Какое действие, хочу я спросить, но в это время за стенами храма, там, где одичавший сад переходит в джунгли, раздаются крики.
«В наших местах появился тигр-людоед, — объясняет со смехом жрец, — и трое солдат подстерегают его. Они уже два дня сидят и спорят, один верит в Вишну, другой — в аллаха, а третий называет всех богов чепухой. Каждый хочет обратить товарищей в свою веру, заставить поверить в Вишну, в аллаха, в то, что боги — чепуха, и все трое — фанатики».
Внезапно раздается крик и тут же смолкает.
«Это им принесли миску с рисом, — говорит Сунтари, — брюхо — единый бог для всех».
Но раздается женский вопль: тигр!
Жрец хватает копье — кем-то пожертвованное храму — и бросается в сад, мы бежим вслед за ним, вооружившись гонгами.
Тигр растерзал трех солдат, споривших о боге. И не узнать теперь, кто из убитых верил в аллаха, кто в Вишну, а кто в то, что все боги — чепуха.

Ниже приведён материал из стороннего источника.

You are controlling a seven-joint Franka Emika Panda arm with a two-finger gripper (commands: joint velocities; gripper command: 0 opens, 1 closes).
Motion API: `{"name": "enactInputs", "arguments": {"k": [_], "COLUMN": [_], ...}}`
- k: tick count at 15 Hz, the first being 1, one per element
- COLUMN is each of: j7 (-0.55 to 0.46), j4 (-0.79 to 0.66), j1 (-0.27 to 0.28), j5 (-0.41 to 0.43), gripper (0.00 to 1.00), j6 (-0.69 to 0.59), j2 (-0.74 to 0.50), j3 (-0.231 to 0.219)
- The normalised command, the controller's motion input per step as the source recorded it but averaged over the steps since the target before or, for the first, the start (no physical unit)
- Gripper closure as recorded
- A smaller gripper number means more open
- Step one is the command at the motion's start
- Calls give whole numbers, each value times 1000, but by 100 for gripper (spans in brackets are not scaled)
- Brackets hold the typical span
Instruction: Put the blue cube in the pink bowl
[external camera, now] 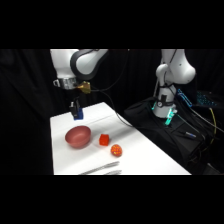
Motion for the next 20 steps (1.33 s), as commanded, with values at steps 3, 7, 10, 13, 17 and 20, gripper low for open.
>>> {"name": "enactInputs", "arguments": {"k": [3, 7, 10, 13, 17, 20], "j7": [-149, -116, -134, -145, -138, -101], "j4": [251, 226, 199, 196, 189, 207], "j1": [-104, -81, -89, -102, -112, -113], "j5": [102, 81, 112, 119, 109, 109], "gripper": [77, 77, 77, 77, 77, 15], "j6": [269, 206, 160, 126, 106, 54], "j2": [291, 278, 231, 203, 175, 142], "j3": [95, 98, 124, 113, 96, 76]}}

Сунтари плачет, священник шепчет молитву — к какому он обращается богу? А мне страшно.
Медный гонг в моей руке тихонько позванивает, может, и он боится. Что за безумие — идти с гонгом против тигра, который растерзал трех солдат?
Сюда спешат люди, многие из них вооружены еще хуже меня, ведь гонг все же гремит и блестит. Беззубая старуха прибежала с жестяной канистрой и деревянной поварешкой.
Сунтари, рыдая, подбирает солдатские винтовки, одну протягивает жрецу, и тот берет ее медленно и неловко, другую оставляет себе, третью хочет дать мне, но я ненавижу оружие, и кто-то выхватывает винтовку у нее из рук.
Я остаюсь одна. Страх начинает исчезать, я выдыхаю его. Я слышу удаляющийся шум и вижу мертвых. Как бы против воли я опускаюсь на колени, достаю патроны у убитых солдат и иду вслед за остальными, медленно, неуверенно, иногда спотыкаясь, в руках у меня патроны.
И впервые меня охватывает страх, что и моему сыну еще придется носить винтовку и патроны. И он, ненавидя оружие, будет надеяться, что таким образом избавит своего сына от умения обращаться с орудиями убийства.
Странным образом мой страх становится агрессивным антистрахом. А разве иначе я решилась бы родить ребенка в том мире, каков он есть?
Глава 15
Якуб Кушк, мельник и мастер играть на трубе, встретил однажды парня с глазами младенца, лицо которого покрывала столь буйная растительность, что Кушк сразу смекнул, сколь полезной для будущего общества может оказаться такая маскировка физиономии. Поэтому он записал в Книгу о Человеке, что каждому, пока у него на лице нет следов житейской мудрости, следует прикрывать его волосами. Это особенно важно в связи с девушками, сделал пометку Якуб Кушк. Прочитав запись, дружка Петер Сербин сказал, что это место в Книге ему не совсем понятно.